Le député fédéral de la circonscription de Gatineau, Steven Mackinnon, a réagi au décès de M. Tassé en partageant un gazouillis sur Twitter.

«Entrepreneur, philanthrope, bâtisseur: Eugène Tassé avait un acharnement et une éthique de travail sans égal. Je pense à sa famille, ses collègues et ses amis», a écrit M. MacKinnon.

«Un grand bâtisseur de la région»

La communauté d’affaires a aussi salué le parcours et la grande carrière de ce pilier de l’immobilier en Outaouais.

Par le biais d’une déclaration publiée sur Facebook, la Chambre de commerce de Gatineau a décrit Eugène Tassé comme étant un «grand bâtisseur de la région.

«La CCG salue un grand bâtisseur de la région, un homme de famille et de conviction, qui a soutenu de nombreuses causes philanthropiques et qui laissera le souvenir d’un travailleur infatigable. Grand citoyen de notre ville, décoré de l’Ordre de Gatineau, Eugène Tassé a construit un empire tout en demeurant un homme simple. Nos sincères sympathies à toute la famille », a souligné le directeur général de la CCG, Stefan Psenak.
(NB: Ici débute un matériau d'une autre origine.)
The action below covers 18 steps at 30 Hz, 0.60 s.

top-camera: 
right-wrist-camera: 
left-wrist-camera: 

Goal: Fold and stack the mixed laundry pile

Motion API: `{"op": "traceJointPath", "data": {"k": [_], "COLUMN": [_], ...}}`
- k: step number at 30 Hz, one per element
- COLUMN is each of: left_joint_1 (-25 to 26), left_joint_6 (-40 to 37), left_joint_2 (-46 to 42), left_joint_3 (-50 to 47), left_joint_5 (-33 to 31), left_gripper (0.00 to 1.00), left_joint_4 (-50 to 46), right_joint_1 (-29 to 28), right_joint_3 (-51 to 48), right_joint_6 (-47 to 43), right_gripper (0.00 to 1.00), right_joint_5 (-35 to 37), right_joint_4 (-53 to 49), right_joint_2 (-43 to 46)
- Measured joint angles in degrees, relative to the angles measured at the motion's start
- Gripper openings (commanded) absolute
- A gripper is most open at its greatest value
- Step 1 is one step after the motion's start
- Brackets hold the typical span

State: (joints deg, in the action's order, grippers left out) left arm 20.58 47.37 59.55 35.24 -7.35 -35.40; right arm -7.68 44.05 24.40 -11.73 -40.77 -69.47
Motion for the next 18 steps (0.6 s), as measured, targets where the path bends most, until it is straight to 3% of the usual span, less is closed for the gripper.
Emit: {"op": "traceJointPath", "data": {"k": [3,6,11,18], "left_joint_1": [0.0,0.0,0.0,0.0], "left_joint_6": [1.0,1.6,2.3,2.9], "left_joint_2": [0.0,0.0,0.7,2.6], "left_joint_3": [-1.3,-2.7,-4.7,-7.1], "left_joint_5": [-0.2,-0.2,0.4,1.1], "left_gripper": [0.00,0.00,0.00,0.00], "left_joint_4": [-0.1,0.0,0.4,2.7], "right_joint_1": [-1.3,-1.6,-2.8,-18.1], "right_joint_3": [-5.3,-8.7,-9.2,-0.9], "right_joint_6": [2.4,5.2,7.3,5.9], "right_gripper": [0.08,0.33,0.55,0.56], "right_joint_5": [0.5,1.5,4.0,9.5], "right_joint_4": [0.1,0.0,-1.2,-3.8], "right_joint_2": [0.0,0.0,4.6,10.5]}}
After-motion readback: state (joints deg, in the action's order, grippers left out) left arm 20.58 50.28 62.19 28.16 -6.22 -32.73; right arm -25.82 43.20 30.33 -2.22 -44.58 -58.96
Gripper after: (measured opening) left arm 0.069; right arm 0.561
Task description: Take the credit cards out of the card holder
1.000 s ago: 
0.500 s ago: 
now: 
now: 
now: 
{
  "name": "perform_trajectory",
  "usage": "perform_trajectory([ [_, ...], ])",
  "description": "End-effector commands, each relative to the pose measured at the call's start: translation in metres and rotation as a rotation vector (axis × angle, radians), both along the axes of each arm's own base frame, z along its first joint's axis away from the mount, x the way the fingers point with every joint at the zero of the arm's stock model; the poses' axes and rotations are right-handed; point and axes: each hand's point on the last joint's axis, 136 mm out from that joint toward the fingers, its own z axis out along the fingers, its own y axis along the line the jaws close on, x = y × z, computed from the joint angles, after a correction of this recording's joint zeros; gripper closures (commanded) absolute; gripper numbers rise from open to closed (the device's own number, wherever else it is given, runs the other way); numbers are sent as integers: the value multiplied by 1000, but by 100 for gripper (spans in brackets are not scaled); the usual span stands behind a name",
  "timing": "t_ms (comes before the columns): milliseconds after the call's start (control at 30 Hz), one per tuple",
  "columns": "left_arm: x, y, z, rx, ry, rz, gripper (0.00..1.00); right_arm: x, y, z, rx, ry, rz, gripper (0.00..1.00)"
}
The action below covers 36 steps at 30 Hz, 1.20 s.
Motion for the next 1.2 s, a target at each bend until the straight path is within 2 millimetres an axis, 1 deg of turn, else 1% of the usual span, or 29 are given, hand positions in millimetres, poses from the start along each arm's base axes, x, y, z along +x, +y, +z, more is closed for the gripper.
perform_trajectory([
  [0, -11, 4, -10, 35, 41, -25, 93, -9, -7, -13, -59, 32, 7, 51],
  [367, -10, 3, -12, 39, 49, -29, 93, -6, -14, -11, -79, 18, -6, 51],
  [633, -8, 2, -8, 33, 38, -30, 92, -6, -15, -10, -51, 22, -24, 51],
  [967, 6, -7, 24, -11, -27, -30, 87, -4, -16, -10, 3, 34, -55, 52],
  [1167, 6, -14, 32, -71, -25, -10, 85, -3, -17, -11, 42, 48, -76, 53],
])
Le président de Brigil, Gilles Dejardins, s’est dit attristé par la nouvelle et a déclaré qu’un «grand pan de l’histoire de l’Outaouais» venait de s’éteindre.

«J’ai connu M. Tassé quand j’étais très jeune, et j’ai tout de suite été impressionné par son imposante présence. Sa créativité et sa vision m’ont beaucoup inspiré lorsque je me suis moi-même lancé en affaires, en 1985. J’ai toujours suivi son parcours avec intérêt, et je lui suis reconnaissant de m’avoir permis de réaliser le projet du Domaine du Vieux-Port grâce à l’échange d’un terrain», a confié M. Desjardins, par voie de communiqué.